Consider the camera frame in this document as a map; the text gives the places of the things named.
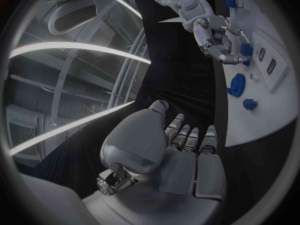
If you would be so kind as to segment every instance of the curved light strip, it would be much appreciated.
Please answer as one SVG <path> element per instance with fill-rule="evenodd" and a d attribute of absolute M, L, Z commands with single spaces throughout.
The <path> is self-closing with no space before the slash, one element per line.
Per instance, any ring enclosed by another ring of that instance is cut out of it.
<path fill-rule="evenodd" d="M 124 2 L 122 0 L 116 0 L 116 1 L 119 2 L 120 4 L 124 5 L 126 8 L 130 9 L 132 12 L 134 12 L 136 15 L 138 15 L 141 19 L 143 19 L 141 14 L 139 12 L 137 12 L 135 9 L 133 9 L 132 6 L 129 6 L 126 2 Z"/>
<path fill-rule="evenodd" d="M 44 141 L 45 139 L 48 139 L 48 138 L 51 138 L 57 134 L 60 134 L 66 130 L 69 130 L 69 129 L 72 129 L 74 127 L 77 127 L 81 124 L 84 124 L 84 123 L 87 123 L 91 120 L 94 120 L 94 119 L 98 119 L 98 118 L 101 118 L 107 114 L 110 114 L 112 112 L 115 112 L 129 104 L 132 104 L 134 101 L 131 101 L 131 102 L 128 102 L 126 104 L 123 104 L 123 105 L 120 105 L 120 106 L 116 106 L 114 108 L 111 108 L 111 109 L 108 109 L 108 110 L 105 110 L 105 111 L 101 111 L 101 112 L 98 112 L 96 114 L 93 114 L 93 115 L 90 115 L 90 116 L 86 116 L 82 119 L 79 119 L 79 120 L 76 120 L 76 121 L 73 121 L 73 122 L 70 122 L 66 125 L 63 125 L 63 126 L 60 126 L 52 131 L 49 131 L 49 132 L 46 132 L 44 134 L 41 134 L 39 136 L 36 136 L 30 140 L 27 140 L 21 144 L 19 144 L 18 146 L 15 146 L 14 148 L 12 148 L 11 150 L 8 151 L 9 155 L 12 156 L 12 155 L 15 155 L 16 153 L 19 153 L 21 152 L 22 150 L 24 149 L 27 149 L 41 141 Z"/>
<path fill-rule="evenodd" d="M 12 50 L 9 55 L 9 58 L 13 58 L 17 55 L 24 54 L 27 52 L 42 50 L 42 49 L 86 49 L 86 50 L 99 51 L 99 52 L 104 52 L 109 54 L 116 54 L 126 58 L 131 58 L 147 64 L 151 64 L 151 61 L 147 59 L 129 54 L 127 52 L 108 48 L 105 46 L 97 46 L 97 45 L 79 43 L 79 42 L 62 42 L 62 41 L 41 42 L 41 43 L 34 43 L 26 46 L 21 46 Z"/>

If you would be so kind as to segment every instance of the white light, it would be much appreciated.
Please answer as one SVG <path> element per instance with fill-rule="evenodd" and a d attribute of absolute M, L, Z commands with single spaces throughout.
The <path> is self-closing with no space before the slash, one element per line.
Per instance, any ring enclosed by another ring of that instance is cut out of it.
<path fill-rule="evenodd" d="M 99 51 L 99 52 L 104 52 L 109 54 L 116 54 L 126 58 L 131 58 L 147 64 L 151 64 L 151 61 L 147 59 L 129 54 L 127 52 L 108 48 L 105 46 L 97 46 L 97 45 L 79 43 L 79 42 L 62 42 L 62 41 L 41 42 L 41 43 L 34 43 L 26 46 L 21 46 L 12 50 L 9 55 L 9 58 L 13 58 L 17 55 L 24 54 L 27 52 L 42 50 L 42 49 L 86 49 L 86 50 Z"/>
<path fill-rule="evenodd" d="M 31 146 L 33 146 L 33 145 L 41 142 L 41 141 L 44 141 L 45 139 L 51 138 L 51 137 L 53 137 L 53 136 L 55 136 L 57 134 L 60 134 L 60 133 L 62 133 L 64 131 L 72 129 L 74 127 L 77 127 L 77 126 L 79 126 L 81 124 L 87 123 L 87 122 L 89 122 L 91 120 L 101 118 L 101 117 L 103 117 L 103 116 L 105 116 L 107 114 L 110 114 L 112 112 L 115 112 L 115 111 L 117 111 L 117 110 L 119 110 L 119 109 L 121 109 L 121 108 L 129 105 L 129 104 L 132 104 L 133 102 L 134 101 L 131 101 L 131 102 L 128 102 L 126 104 L 123 104 L 123 105 L 120 105 L 120 106 L 116 106 L 116 107 L 108 109 L 106 111 L 101 111 L 101 112 L 98 112 L 96 114 L 93 114 L 93 115 L 84 117 L 82 119 L 79 119 L 77 121 L 70 122 L 70 123 L 68 123 L 66 125 L 60 126 L 60 127 L 56 128 L 56 129 L 54 129 L 52 131 L 49 131 L 49 132 L 46 132 L 46 133 L 41 134 L 39 136 L 36 136 L 36 137 L 34 137 L 34 138 L 30 139 L 30 140 L 27 140 L 27 141 L 19 144 L 18 146 L 15 146 L 8 153 L 9 153 L 10 156 L 12 156 L 12 155 L 14 155 L 16 153 L 21 152 L 24 149 L 27 149 L 27 148 L 29 148 L 29 147 L 31 147 Z"/>
<path fill-rule="evenodd" d="M 126 2 L 122 1 L 122 0 L 116 0 L 118 1 L 120 4 L 124 5 L 126 8 L 130 9 L 132 12 L 134 12 L 136 15 L 138 15 L 141 19 L 142 16 L 140 13 L 138 13 L 136 10 L 134 10 L 131 6 L 129 6 Z"/>

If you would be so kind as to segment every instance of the robotic arm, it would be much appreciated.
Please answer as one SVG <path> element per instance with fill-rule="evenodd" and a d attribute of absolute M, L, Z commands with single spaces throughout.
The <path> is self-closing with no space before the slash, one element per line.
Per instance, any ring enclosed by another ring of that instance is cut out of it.
<path fill-rule="evenodd" d="M 222 34 L 229 31 L 239 36 L 242 43 L 250 46 L 250 41 L 245 33 L 236 25 L 230 23 L 222 16 L 214 14 L 206 0 L 155 0 L 162 6 L 168 6 L 178 15 L 178 22 L 190 33 L 193 33 L 200 50 L 209 57 L 223 64 L 239 64 L 246 62 L 250 57 L 231 54 L 231 41 Z"/>

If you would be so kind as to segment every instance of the blue knob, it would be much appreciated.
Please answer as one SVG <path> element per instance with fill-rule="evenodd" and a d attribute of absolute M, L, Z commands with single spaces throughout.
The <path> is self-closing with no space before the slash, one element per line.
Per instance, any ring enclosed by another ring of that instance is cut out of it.
<path fill-rule="evenodd" d="M 226 89 L 226 92 L 234 97 L 239 97 L 243 94 L 246 87 L 246 79 L 243 74 L 238 73 L 231 80 L 230 88 Z"/>
<path fill-rule="evenodd" d="M 256 106 L 258 105 L 258 103 L 256 101 L 253 101 L 253 99 L 245 99 L 242 102 L 242 105 L 244 106 L 245 109 L 247 110 L 253 110 L 256 108 Z"/>

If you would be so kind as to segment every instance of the led light strip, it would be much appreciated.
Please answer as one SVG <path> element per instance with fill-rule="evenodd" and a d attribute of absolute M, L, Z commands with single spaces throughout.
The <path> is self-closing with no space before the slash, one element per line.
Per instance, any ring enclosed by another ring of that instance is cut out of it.
<path fill-rule="evenodd" d="M 60 127 L 56 128 L 56 129 L 54 129 L 52 131 L 49 131 L 49 132 L 46 132 L 46 133 L 41 134 L 39 136 L 36 136 L 36 137 L 34 137 L 34 138 L 30 139 L 30 140 L 27 140 L 27 141 L 25 141 L 25 142 L 23 142 L 23 143 L 15 146 L 14 148 L 12 148 L 11 150 L 8 151 L 8 154 L 10 156 L 12 156 L 12 155 L 14 155 L 16 153 L 21 152 L 24 149 L 27 149 L 27 148 L 29 148 L 29 147 L 31 147 L 31 146 L 33 146 L 33 145 L 41 142 L 41 141 L 44 141 L 45 139 L 51 138 L 51 137 L 53 137 L 53 136 L 55 136 L 57 134 L 60 134 L 60 133 L 62 133 L 64 131 L 66 131 L 66 130 L 72 129 L 74 127 L 77 127 L 77 126 L 79 126 L 81 124 L 84 124 L 84 123 L 87 123 L 89 121 L 92 121 L 94 119 L 101 118 L 101 117 L 103 117 L 103 116 L 105 116 L 107 114 L 110 114 L 112 112 L 115 112 L 115 111 L 117 111 L 117 110 L 119 110 L 119 109 L 121 109 L 121 108 L 129 105 L 129 104 L 132 104 L 133 102 L 134 101 L 131 101 L 131 102 L 128 102 L 126 104 L 123 104 L 123 105 L 120 105 L 120 106 L 116 106 L 116 107 L 113 107 L 111 109 L 108 109 L 108 110 L 105 110 L 105 111 L 101 111 L 101 112 L 98 112 L 96 114 L 93 114 L 93 115 L 90 115 L 90 116 L 86 116 L 86 117 L 84 117 L 82 119 L 70 122 L 70 123 L 68 123 L 66 125 L 60 126 Z"/>
<path fill-rule="evenodd" d="M 9 58 L 13 58 L 17 55 L 24 54 L 31 51 L 36 50 L 42 50 L 42 49 L 86 49 L 86 50 L 92 50 L 92 51 L 99 51 L 109 54 L 116 54 L 123 57 L 135 59 L 147 64 L 151 64 L 151 61 L 141 58 L 139 56 L 135 56 L 132 54 L 129 54 L 127 52 L 115 50 L 112 48 L 108 48 L 105 46 L 97 46 L 92 44 L 86 44 L 86 43 L 79 43 L 79 42 L 62 42 L 62 41 L 54 41 L 54 42 L 41 42 L 41 43 L 34 43 L 26 46 L 18 47 L 11 51 Z"/>
<path fill-rule="evenodd" d="M 139 12 L 137 12 L 135 9 L 133 9 L 131 6 L 129 6 L 126 2 L 122 1 L 122 0 L 116 0 L 117 2 L 119 2 L 120 4 L 124 5 L 126 8 L 130 9 L 132 12 L 134 12 L 136 15 L 138 15 L 141 19 L 142 16 Z"/>

====

» Problem details: Each line of the data in which the string "segment" appears needs to be copied.

» Answer box:
If you would be so kind as to segment every instance of the curved light strip, it would be much appreciated.
If you would be so kind as to segment every instance of the white light, it would be much appreciated.
If you would be so kind as to segment every instance of the robotic arm, it would be much appreciated.
If you would be so kind as to segment every instance of the blue knob, it would be much appreciated.
If you would be so kind as to segment every instance of the led light strip, it would be much appreciated.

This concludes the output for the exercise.